Epidemiology

S. pneumoniae is a transient member of the normal flora, colonizing the nasopharynx of up to 40% of healthy adults and children with no adverse effects. Children carry this pathogen in the nasopharynx asymptomatically for about 4-6 weeks, often several serotypes at a time. New serotypes are acquired approximately every 2 months. Serotypes 6, 14, 18, 19, and 23 are the most prevalent, accounting for 60-80% of infections depending on the area of the world. Pneumococcal infection accounts for more deaths than any other vaccine-preventable bacterial disease. Those most commonly at risk for pneumococcal infection are children between 6 months and 4 years of age and adults over 60 years of age. Virtually every child will experience pneumococcal otitis media before the age of 5 years. It is estimated that 25% of all community-acquired pneumonia is due to pneumococcus (1,000 per 100,000 inhabitants).

Until 2000, S. pneumoniae infections caused 100,000-135,000 hospitalizations for pneumonia, 6 million cases of otitis media, and 60,000 cases of invasive disease, including 3300 cases of meningitis. (CDC reported 60,000 cases of invasive pneumococcal disease in 1997, resulting in approximately 6,000 deaths.) The incidence of sterile-site infections haS shown geographic variation from 21 to 33 cases per 100,000 population. Disease figures are now changing due to conjugate vaccine introduction. In 2002, the rate of invasive disease was 13 cases per 100,000 in the United States. However, epidemics of disease have reappeared in settings such as chronic care facilities, military camps and day care centers, a situation not recognized since the pre-antibiotic era.

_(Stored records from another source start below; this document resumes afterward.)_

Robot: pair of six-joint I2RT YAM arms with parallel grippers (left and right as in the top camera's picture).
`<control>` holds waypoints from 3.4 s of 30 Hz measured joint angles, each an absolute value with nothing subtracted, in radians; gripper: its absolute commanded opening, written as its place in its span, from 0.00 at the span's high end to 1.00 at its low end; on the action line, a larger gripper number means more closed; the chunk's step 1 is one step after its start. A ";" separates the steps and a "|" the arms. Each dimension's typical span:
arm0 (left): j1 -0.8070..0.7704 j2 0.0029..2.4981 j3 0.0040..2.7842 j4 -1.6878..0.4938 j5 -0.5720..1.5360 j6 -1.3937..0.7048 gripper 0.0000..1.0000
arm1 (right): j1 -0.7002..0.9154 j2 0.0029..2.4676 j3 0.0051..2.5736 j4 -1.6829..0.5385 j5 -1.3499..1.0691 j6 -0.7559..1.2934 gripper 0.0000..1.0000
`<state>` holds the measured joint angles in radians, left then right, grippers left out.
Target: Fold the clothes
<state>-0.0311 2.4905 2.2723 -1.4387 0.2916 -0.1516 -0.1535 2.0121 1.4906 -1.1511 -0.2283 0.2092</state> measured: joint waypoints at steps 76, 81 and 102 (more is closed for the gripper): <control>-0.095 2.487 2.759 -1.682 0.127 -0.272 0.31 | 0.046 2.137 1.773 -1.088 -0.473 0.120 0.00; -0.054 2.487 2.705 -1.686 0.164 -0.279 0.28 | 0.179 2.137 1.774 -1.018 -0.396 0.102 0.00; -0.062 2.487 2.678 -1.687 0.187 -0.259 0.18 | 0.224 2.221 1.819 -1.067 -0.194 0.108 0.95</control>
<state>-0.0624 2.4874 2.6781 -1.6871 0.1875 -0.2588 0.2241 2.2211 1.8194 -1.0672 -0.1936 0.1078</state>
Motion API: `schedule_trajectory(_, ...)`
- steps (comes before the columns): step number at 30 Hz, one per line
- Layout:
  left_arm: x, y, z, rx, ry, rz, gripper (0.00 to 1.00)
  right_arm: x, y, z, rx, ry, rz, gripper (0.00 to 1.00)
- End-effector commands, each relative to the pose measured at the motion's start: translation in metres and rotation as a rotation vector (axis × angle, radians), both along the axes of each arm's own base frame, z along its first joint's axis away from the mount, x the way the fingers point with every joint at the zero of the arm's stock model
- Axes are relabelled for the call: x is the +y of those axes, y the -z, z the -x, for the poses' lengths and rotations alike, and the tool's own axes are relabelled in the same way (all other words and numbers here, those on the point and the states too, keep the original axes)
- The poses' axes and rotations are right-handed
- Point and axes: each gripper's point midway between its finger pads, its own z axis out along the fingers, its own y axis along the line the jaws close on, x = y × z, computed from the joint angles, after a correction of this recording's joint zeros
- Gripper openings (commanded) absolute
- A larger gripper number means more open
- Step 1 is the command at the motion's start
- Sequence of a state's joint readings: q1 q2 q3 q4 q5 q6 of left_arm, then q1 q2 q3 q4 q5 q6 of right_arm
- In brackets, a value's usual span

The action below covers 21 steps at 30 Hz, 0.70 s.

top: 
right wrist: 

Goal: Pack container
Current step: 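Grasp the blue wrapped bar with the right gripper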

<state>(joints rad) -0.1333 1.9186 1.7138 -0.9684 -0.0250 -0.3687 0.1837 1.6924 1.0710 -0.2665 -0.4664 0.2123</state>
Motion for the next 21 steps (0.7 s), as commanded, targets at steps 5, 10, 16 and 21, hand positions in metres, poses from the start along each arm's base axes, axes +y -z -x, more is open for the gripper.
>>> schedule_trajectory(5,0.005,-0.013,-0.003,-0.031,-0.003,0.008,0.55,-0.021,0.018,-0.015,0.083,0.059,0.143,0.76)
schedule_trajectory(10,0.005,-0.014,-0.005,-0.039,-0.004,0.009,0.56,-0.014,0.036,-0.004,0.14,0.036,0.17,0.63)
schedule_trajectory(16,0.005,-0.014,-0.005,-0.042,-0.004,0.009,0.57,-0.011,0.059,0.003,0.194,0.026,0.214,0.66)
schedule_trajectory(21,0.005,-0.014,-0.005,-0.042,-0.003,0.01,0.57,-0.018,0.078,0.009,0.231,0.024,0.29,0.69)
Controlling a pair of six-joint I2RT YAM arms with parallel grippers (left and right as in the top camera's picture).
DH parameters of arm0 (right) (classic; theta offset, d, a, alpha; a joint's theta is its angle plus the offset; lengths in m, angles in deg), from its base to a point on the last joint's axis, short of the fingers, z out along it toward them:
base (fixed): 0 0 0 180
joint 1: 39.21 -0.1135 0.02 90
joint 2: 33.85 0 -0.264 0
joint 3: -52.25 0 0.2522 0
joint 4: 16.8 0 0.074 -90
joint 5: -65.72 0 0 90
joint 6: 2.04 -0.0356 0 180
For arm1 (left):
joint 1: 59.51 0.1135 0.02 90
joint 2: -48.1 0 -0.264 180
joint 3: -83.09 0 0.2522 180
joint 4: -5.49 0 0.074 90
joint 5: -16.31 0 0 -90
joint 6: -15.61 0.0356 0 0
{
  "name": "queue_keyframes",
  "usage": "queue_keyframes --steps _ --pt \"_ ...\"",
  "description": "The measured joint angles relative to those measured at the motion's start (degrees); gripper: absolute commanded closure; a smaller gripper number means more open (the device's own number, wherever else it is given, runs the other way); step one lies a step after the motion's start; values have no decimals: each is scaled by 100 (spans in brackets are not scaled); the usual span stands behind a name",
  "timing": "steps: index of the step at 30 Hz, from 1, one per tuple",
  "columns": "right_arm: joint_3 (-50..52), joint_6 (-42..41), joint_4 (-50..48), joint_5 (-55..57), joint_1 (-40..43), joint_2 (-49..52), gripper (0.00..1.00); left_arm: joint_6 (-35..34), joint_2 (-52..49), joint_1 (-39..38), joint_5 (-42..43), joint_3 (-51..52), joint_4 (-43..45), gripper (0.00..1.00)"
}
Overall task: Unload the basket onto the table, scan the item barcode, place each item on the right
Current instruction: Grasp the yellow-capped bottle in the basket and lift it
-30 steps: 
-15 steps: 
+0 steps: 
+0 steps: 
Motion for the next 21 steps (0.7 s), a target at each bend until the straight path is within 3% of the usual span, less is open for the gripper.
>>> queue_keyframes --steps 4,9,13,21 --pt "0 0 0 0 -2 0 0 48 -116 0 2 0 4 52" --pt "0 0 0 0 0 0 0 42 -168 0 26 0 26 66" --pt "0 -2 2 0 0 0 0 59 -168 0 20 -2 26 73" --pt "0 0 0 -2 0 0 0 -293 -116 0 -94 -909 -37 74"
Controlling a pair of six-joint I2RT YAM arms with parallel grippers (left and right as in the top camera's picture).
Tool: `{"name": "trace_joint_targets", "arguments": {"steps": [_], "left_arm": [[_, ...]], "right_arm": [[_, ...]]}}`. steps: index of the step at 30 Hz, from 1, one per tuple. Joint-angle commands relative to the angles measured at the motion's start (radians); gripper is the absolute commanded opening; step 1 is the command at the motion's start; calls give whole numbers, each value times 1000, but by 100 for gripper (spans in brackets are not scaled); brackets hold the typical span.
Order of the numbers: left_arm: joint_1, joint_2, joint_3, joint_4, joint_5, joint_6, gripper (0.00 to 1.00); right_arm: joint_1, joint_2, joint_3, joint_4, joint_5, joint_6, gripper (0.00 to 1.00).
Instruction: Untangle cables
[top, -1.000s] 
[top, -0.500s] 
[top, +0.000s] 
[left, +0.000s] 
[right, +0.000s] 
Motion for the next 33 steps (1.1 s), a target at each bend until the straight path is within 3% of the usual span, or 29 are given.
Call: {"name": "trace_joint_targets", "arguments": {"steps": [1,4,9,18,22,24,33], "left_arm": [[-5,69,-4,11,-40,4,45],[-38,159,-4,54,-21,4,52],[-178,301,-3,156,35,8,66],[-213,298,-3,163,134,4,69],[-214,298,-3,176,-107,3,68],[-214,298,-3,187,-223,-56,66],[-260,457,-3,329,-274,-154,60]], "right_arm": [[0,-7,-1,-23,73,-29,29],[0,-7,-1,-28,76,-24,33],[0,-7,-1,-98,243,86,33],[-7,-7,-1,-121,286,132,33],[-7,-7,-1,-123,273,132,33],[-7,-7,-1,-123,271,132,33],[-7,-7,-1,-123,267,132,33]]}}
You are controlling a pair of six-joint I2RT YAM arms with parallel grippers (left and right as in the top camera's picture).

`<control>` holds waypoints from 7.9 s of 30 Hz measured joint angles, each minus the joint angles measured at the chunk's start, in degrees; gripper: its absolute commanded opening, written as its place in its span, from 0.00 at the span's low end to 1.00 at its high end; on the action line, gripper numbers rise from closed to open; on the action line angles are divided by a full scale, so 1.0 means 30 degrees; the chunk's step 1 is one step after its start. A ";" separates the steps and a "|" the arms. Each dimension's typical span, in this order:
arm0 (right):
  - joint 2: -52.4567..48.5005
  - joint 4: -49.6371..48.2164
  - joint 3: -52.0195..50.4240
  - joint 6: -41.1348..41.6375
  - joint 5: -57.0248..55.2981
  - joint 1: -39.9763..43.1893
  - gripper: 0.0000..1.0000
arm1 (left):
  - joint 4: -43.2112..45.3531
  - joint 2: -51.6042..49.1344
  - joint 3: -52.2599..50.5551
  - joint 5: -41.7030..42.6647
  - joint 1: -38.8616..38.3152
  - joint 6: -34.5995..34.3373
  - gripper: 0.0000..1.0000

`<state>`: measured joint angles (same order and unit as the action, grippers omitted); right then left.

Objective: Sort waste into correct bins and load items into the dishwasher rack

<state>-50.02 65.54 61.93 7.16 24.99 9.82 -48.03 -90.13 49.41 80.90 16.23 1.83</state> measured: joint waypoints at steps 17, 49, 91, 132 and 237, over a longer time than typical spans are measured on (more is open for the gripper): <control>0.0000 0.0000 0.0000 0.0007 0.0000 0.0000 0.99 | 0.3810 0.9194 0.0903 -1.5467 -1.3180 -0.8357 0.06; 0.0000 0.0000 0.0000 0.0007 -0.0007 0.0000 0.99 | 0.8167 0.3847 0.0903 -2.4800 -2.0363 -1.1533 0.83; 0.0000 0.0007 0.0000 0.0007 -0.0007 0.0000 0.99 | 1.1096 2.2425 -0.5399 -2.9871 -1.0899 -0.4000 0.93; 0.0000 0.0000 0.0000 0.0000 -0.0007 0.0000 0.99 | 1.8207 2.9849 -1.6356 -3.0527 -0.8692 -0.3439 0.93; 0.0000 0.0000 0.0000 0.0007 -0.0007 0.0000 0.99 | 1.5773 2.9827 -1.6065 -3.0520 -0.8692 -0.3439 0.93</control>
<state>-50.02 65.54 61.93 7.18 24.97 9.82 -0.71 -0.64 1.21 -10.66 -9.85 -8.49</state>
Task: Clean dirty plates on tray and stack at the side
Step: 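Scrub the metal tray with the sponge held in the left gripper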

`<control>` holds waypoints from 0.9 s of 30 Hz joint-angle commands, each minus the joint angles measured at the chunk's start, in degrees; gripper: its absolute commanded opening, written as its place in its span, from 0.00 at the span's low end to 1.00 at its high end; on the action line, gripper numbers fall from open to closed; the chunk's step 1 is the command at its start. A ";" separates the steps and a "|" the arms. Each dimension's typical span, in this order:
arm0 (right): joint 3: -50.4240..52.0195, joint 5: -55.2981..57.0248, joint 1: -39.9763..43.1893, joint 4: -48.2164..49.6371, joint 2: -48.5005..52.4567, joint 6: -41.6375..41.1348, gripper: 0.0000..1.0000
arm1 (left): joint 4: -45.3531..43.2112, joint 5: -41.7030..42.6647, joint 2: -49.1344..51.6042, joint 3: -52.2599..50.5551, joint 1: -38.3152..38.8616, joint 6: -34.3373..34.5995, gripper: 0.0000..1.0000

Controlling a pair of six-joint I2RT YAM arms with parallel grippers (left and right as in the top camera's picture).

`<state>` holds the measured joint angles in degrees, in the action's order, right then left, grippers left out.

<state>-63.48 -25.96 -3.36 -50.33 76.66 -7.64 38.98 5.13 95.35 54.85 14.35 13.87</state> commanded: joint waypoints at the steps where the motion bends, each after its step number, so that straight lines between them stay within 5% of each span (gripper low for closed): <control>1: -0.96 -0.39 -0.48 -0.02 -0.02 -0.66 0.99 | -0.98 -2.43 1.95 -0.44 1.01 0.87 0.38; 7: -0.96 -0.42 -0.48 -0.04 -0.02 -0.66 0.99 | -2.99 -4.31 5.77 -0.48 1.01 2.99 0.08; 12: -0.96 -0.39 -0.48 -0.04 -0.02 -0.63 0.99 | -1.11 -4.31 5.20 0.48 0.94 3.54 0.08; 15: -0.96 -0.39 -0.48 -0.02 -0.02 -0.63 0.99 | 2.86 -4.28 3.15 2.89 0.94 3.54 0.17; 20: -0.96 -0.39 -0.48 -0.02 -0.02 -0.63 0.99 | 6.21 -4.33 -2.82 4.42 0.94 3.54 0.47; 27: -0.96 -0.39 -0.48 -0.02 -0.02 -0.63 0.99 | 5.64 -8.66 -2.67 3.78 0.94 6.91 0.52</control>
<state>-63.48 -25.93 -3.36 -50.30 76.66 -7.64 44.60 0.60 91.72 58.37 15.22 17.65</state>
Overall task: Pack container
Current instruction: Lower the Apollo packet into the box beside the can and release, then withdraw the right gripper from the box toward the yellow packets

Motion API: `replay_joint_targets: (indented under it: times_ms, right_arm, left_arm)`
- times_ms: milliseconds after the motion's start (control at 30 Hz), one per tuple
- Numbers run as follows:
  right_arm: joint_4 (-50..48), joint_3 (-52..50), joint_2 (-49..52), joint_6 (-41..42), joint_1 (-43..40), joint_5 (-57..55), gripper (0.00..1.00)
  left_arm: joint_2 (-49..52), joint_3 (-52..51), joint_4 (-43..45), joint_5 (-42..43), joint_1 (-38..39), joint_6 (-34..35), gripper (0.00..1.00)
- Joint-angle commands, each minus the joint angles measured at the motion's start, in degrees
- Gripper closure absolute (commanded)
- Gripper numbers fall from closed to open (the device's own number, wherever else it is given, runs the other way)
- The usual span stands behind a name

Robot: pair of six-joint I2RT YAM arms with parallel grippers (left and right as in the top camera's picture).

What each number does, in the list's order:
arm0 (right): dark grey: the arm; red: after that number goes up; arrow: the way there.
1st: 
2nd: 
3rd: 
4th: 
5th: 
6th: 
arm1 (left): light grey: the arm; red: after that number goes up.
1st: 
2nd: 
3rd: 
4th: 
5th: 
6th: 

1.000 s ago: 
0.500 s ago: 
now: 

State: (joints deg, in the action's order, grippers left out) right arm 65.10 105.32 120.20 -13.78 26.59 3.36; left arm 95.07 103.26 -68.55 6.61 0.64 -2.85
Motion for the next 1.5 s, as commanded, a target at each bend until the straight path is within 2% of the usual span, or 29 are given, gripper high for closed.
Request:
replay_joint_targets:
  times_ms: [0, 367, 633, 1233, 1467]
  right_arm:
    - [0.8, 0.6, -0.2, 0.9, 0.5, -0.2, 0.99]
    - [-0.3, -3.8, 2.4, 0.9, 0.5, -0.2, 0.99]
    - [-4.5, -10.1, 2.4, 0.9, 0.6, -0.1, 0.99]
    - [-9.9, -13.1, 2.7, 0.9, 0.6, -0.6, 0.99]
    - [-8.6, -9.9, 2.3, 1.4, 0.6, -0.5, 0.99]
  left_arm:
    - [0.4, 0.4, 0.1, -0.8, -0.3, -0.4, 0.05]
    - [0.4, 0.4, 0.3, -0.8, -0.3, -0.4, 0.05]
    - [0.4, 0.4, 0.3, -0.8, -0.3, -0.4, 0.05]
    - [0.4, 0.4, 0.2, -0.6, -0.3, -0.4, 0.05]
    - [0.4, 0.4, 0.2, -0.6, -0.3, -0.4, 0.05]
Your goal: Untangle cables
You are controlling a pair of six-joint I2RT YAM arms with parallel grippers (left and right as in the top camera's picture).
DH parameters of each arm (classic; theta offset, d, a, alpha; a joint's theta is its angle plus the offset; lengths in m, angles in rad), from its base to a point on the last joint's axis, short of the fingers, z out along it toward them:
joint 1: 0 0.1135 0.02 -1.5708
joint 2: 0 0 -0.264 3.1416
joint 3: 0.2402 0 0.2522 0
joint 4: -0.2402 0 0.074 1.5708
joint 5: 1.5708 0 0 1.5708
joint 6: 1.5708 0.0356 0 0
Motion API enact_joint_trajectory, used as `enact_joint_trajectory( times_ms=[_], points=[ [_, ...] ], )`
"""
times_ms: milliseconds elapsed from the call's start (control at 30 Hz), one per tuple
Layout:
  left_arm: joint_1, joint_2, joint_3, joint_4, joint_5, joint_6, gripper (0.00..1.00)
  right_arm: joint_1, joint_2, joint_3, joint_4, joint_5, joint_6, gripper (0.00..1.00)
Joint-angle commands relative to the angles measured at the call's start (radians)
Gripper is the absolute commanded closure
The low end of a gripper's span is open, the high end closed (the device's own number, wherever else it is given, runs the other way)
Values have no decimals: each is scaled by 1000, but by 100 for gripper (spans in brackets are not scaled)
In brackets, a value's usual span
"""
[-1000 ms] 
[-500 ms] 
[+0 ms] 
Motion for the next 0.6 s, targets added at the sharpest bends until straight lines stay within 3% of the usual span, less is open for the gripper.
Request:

Also of concern, is the increased emergence of antibiotic resistance, especially in the past two decades. Multiple antibiotic resistant strains of S. pneumoniae that emerged in the early 1970s in Papua New Guinea and South Africa were thought to be a fluke, but multiple antibiotic resistance now covers the globe and has rapidly increased since 1995. Increases in penicillin resistance have been followed by resistance to cephalosporins and multidrug resistance. The incidence of resistance to penicillin increased from <0.02 in 1987 to 3% in 1994 to 30% in some communities in the United States and 80% in regions of some other countries in 1998. Resistance to other antibiotics has emerged simultaneously: 26% resistant to trimethoprim-sulfa, 9% resistant to cefotaxime, 30% resistant to macrolides, and 25% resistant to multiple drugs. Resistant organisms remain fully virulent but seem to have arisen in less than 10 serotypes. Serotypes 6A, 6B, 9V, 14, 19A and 23F are included in the vast majority of resistant strains.

Vaccines

Given the 90 different capsular types of pneumococci, a comprehensive vaccine based on polysaccharide alone is not yet feasible. Thus, vaccines based on a subgroup of highly prevalent types have been formulated. The number of serotypes in the vaccine has increased from four in 1945, to 14 in the 1970s, and finally to the current 23-valent formulation (25 mg of each of serotypes 1, 2, 3, 4, 5, 6B, 7F, 8, 9N, 9V, 10A, 11A, 12F, 14, 15B, 17F, 18C, 19A, 19F, 20, 22F, 23F, and 33F). These serotypes represent 85-90% of those that cause invasive disease, and the vaccine efficacy is estimated at 60% . However, underutilization of the vaccine is so extensive that the pneumococcus remains the most common infectious agent leading to hospitalization in all age groups. This is further complicated by the fact that polysaccharides are not immunogenic in children under the age of 2 years where a significant amount of disease occurs. Immunization is suggested for those at highest risk of infection, including those 65 years or older, and generally should be a single lifetime dose.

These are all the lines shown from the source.